Kosair Children's Hospital Research Institute at the Department of Pediatrics, Wendy L. Novak Diabetes Care Center, University of Louisville, Louisville, KY, USA, 40202; The First Hospital of Jilin University, Changchun, Jilin, China, 130021.

出版信息

Free Radic Biol Med. 2015 Dec;89:431-42. doi: 10.1016/j.freeradbiomed.2015.08.009. Epub 2015 Sep 28.
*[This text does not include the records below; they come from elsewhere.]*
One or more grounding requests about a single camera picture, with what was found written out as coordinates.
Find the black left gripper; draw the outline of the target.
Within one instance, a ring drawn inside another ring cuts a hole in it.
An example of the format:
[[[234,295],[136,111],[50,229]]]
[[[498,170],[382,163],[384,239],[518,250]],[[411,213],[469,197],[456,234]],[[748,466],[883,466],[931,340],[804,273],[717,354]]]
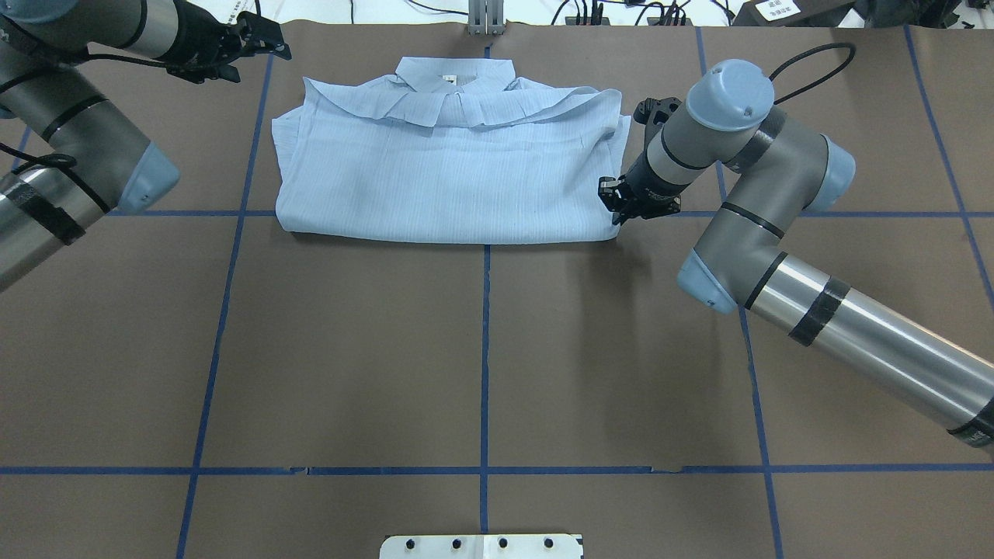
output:
[[[269,19],[259,14],[241,12],[228,25],[209,12],[179,12],[176,39],[167,50],[167,73],[192,84],[208,79],[238,84],[241,77],[233,63],[258,54],[294,59],[283,35],[269,33]]]

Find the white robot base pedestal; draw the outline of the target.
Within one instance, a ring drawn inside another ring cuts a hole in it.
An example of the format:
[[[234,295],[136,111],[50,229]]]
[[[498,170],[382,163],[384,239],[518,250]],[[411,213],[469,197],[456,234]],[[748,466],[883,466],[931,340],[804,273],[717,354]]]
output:
[[[380,558],[583,558],[581,535],[498,533],[397,535],[384,539]]]

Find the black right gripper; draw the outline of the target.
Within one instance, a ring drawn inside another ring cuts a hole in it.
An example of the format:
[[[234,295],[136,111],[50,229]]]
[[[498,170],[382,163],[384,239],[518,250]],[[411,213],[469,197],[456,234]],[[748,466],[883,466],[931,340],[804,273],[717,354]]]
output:
[[[661,218],[680,212],[681,184],[660,176],[647,159],[638,159],[621,177],[599,179],[599,199],[611,213],[611,225],[626,220]]]

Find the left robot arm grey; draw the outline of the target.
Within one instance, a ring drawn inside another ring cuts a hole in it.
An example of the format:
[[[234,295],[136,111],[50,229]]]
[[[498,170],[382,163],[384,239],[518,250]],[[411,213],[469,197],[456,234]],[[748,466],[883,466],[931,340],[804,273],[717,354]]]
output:
[[[89,61],[161,68],[191,84],[239,82],[235,62],[289,60],[280,24],[259,8],[223,23],[188,1],[4,1],[2,117],[52,148],[2,176],[1,286],[9,289],[113,210],[139,214],[178,183],[159,146],[80,71]]]

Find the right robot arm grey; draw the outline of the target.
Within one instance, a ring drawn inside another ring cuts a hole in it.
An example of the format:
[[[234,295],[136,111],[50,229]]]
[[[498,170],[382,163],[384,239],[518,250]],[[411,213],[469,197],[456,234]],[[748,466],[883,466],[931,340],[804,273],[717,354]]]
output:
[[[680,266],[685,293],[721,314],[751,311],[992,452],[988,360],[782,248],[805,211],[827,210],[849,189],[856,162],[781,109],[773,75],[720,61],[686,98],[643,99],[633,118],[645,128],[642,152],[599,184],[615,226],[679,213],[686,188],[716,164],[739,177]]]
DOI:10.1016/j.freeradbiomed.2015.08.009

原文链接:https://pmc.ncbi.nlm.nih.gov/articles/PMC4684781/

Abstract

Sulforaphane (SFN) prevents diabetic nephropathy (DN) in type 1 diabetes via up-regulation of nuclear factor (erythroid-derived 2)-like 2 (Nrf2). However, it has not been addressed whether SFN also prevents DN from type 2 diabetes or which Nrf2 downstream gene(s) play(s) the key role in SFN renal protection. Here we investigated whether Nrf2 is required for SFN protection against type 2 diabetes-induced DN and whether metallothionein (MT) is an Nrf2 downstream antioxidant using Nrf2 knockout (Nrf2-null) mice. In addition, MT knockout mice were used to further verify if MT is indispensable for SFN protection against DN. Diabetes-increased albuminuria, renal fibrosis, and inflammation were significantly prevented by SFN, and Nrf2 and MT expression was increased. However, SFN renal protection was completely lost in Nrf2-null diabetic mice, confirming the pivotal role of Nrf2 in SFN protection from type 2 diabetes-induced DN. Moreover, SFN failed to up-regulate MT in the absence of Nrf2, suggesting that MT is an Nrf2 downstream antioxidant. MT deletion resulted in a partial, but significant attenuation of SFN renal protection from type 2 diabetes, demonstrating a partial requirement for MT for SFN renal protection. Therefore, the present study demonstrates for the first time that as an Nrf2 downstream antioxidant, MT plays an important, though partial, role in mediating SFN renal protection from type 2 diabetes.

摘要

萝卜硫素（SFN）通过上调核因子（红系衍生2）样2（Nrf2）来预防1型糖尿病中的糖尿病肾病（DN）。然而，尚未研究SFN是否也能预防2型糖尿病中的DN，或者哪些Nrf2下游基因在SFN的肾脏保护中起关键作用。在这里，我们使用Nrf2基因敲除（Nrf2缺失）小鼠研究了Nrf2对于SFN保护免受2型糖尿病诱导的DN是否必要，以及金属硫蛋白（MT）是否是Nrf2下游的抗氧化剂。此外，使用MT基因敲除小鼠进一步验证MT对于SFN保护免受DN是否不可或缺。SFN显著预防了糖尿病引起的蛋白尿增加、肾纤维化和炎症，并且Nrf2和MT的表达增加。然而，在Nrf2缺失的糖尿病小鼠中，SFN的肾脏保护作用完全丧失，证实了Nrf2在SFN保护免受2型糖尿病诱导的DN中的关键作用。此外，在没有Nrf2的情况下，SFN未能上调MT，表明MT是Nrf2下游的抗氧化剂。MT缺失导致SFN对2型糖尿病的肾脏保护作用部分但显著减弱，表明MT对SFN的肾脏保护作用有部分需求。因此，本研究首次证明，作为Nrf2下游的抗氧化剂，MT在介导SFN对2型糖尿病的肾脏保护中起重要作用，尽管是部分作用。